FIrst, you don’t want to send logs directly into Opensearch. You want a fresh install of Opensearch and allow Graylog to collect and transfer all messages to Opensearch, as well as manage the retention and rotation for Opensearch indices.

The message you are seeing seems to indicate it’s looking for certificate information. I see the https in the URL, but don’t see that you’ve configured Graylog to use TLS.

2023-07-21T22:54:02.315Z ERROR [VersionProbe] Unable to retrieve version from Elasticsearch node: PKIX path building failed: sun.security.provider.certpath.SunCertPathBuilderException: unable to find valid certification path to requested target. - unable to find valid certification path to requested target.

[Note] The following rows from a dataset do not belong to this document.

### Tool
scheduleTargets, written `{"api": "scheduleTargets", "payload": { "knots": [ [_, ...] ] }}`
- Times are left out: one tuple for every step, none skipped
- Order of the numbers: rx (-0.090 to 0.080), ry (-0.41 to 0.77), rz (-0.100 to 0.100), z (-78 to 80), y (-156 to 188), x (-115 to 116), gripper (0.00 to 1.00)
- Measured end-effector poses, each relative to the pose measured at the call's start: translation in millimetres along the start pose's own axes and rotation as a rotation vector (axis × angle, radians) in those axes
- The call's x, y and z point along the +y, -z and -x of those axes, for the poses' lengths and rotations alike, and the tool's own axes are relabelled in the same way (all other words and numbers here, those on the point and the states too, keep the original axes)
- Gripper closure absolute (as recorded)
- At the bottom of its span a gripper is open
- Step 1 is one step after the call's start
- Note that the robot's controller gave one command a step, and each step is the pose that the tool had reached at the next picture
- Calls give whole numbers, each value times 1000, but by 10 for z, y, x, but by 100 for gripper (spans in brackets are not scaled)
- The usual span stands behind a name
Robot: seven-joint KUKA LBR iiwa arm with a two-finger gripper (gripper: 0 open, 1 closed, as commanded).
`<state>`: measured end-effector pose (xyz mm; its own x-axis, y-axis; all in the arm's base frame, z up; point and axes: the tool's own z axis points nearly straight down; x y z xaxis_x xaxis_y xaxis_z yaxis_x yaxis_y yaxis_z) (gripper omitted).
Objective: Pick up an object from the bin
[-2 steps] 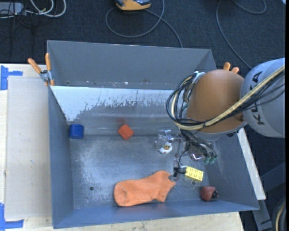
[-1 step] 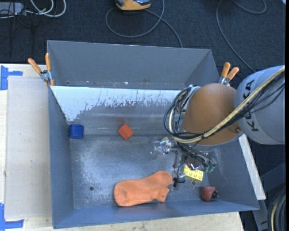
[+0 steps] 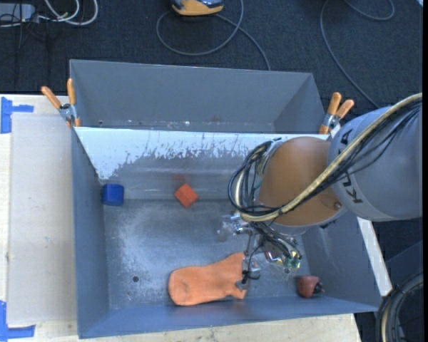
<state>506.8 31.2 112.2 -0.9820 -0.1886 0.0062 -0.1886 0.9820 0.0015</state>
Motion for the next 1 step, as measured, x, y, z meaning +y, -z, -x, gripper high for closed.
{"api": "scheduleTargets", "payload": {
  "knots": [
    [-1, 420, 2, -165, -429, 247, 100]
  ]
}}
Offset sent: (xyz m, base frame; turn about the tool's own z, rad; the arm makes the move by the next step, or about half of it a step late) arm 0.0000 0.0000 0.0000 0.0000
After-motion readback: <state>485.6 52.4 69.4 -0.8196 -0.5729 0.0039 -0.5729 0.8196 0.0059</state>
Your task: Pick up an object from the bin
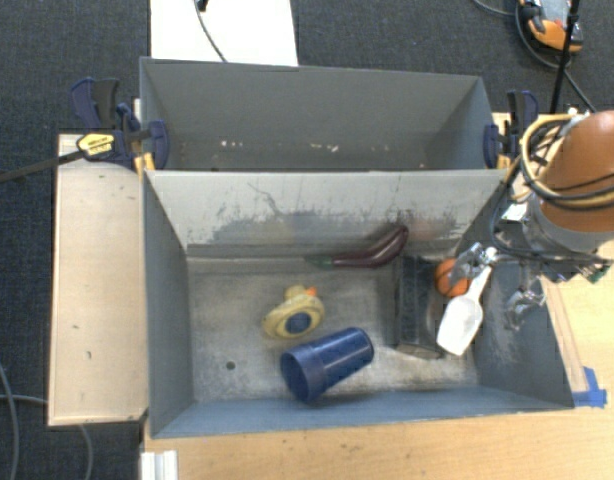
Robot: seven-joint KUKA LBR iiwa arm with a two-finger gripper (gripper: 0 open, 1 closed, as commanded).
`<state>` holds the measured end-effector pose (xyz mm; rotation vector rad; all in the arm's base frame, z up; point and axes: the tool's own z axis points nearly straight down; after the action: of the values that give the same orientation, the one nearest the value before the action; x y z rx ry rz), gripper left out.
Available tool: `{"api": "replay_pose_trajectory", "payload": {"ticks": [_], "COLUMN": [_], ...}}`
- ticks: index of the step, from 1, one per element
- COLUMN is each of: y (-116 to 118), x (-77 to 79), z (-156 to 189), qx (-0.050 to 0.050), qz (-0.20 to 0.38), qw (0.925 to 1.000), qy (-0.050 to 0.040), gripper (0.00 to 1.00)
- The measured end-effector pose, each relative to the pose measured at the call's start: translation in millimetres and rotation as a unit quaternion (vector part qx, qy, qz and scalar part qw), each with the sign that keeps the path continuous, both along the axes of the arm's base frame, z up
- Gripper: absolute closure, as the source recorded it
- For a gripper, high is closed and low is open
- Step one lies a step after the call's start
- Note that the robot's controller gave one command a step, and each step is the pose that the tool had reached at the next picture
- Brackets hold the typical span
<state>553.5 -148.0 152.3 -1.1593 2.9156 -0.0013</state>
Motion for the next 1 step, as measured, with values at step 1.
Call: {"api": "replay_pose_trajectory", "payload": {"ticks": [1], "y": [1.3], "x": [8.5], "z": [-59.7], "qx": [0.002], "qz": [-0.032], "qw": [0.9995], "qy": [-0.0014], "gripper": [0.00]}}
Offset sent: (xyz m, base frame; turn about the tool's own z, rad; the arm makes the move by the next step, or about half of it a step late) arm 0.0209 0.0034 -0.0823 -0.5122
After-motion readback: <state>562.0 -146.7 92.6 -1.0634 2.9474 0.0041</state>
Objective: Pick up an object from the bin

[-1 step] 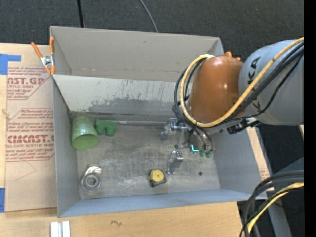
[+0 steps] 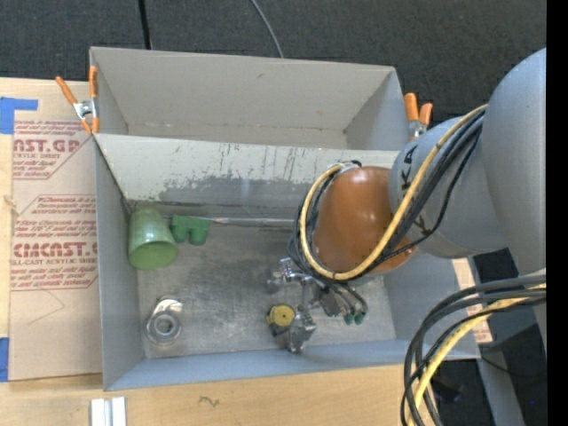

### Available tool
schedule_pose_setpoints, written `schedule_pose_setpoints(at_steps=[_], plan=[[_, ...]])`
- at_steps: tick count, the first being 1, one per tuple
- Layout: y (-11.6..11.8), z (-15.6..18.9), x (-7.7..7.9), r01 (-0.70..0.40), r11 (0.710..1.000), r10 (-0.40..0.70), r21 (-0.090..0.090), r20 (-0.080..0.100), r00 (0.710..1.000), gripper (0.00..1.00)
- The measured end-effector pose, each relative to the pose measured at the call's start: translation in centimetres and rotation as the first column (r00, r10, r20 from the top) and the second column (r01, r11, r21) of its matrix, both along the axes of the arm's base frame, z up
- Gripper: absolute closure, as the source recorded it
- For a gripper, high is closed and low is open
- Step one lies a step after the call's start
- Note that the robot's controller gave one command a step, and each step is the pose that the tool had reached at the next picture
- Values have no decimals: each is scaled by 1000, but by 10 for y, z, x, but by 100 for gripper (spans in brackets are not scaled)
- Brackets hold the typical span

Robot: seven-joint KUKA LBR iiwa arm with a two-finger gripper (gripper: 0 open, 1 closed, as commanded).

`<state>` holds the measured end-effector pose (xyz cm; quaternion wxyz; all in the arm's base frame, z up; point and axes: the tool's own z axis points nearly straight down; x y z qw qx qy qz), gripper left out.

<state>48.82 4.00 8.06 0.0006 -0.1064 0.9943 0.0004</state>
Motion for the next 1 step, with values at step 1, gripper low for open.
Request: schedule_pose_setpoints(at_steps=[1], plan=[[0, 2, 0, 1, 1000, -1, 0, -1, 1000, 100]])
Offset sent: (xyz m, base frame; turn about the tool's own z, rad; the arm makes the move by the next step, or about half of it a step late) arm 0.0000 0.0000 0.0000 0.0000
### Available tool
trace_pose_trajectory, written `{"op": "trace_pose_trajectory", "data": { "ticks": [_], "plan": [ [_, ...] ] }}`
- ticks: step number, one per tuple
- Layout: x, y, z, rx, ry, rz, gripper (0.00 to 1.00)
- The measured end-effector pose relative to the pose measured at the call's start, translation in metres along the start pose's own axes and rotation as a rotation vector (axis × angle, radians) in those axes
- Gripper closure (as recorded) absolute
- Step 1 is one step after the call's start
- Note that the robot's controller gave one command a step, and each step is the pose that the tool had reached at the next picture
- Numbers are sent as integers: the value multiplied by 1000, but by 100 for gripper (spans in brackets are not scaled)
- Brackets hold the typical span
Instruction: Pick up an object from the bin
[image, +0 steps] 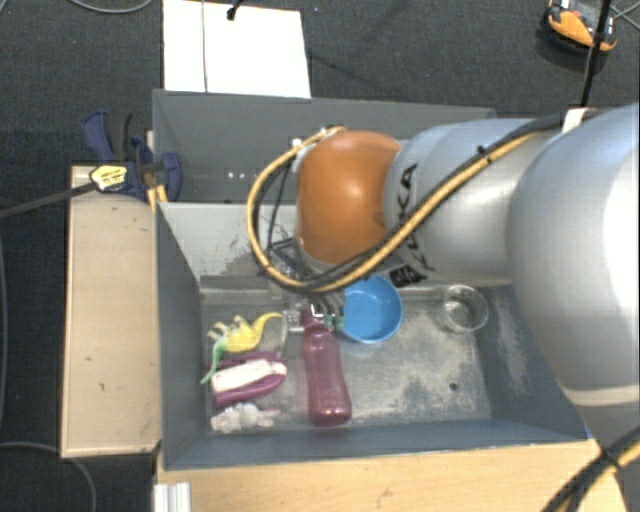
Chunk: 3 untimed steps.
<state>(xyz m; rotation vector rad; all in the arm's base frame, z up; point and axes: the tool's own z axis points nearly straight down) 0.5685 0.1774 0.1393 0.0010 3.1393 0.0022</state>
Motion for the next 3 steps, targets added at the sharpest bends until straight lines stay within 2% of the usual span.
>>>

I also noticed these messages:

2023-07-21T22:53:57.299Z INFO [VersionProbe] Elasticsearch is not available. Retry #306
2023-07-21T22:54:02.315Z INFO [VersionProbe] Elasticsearch is not available. Retry #307

Graylog can’t see Opensearch. Did you list the opensearch node in the Graylog server.conf file?

3

Is there anyway I can setup Graylog to not verify the certificate just like ElasticFlow?

4

Not that I know of. If you don’t want to validate the certificate, just turn off TLS and use straight HTTP. As long as you are on the internal network, the risk should be small. You could mitigate even that risk with aggressive segmentation and ACLs.

1 Like
5

Thank you for your support. i managed to create a certificate.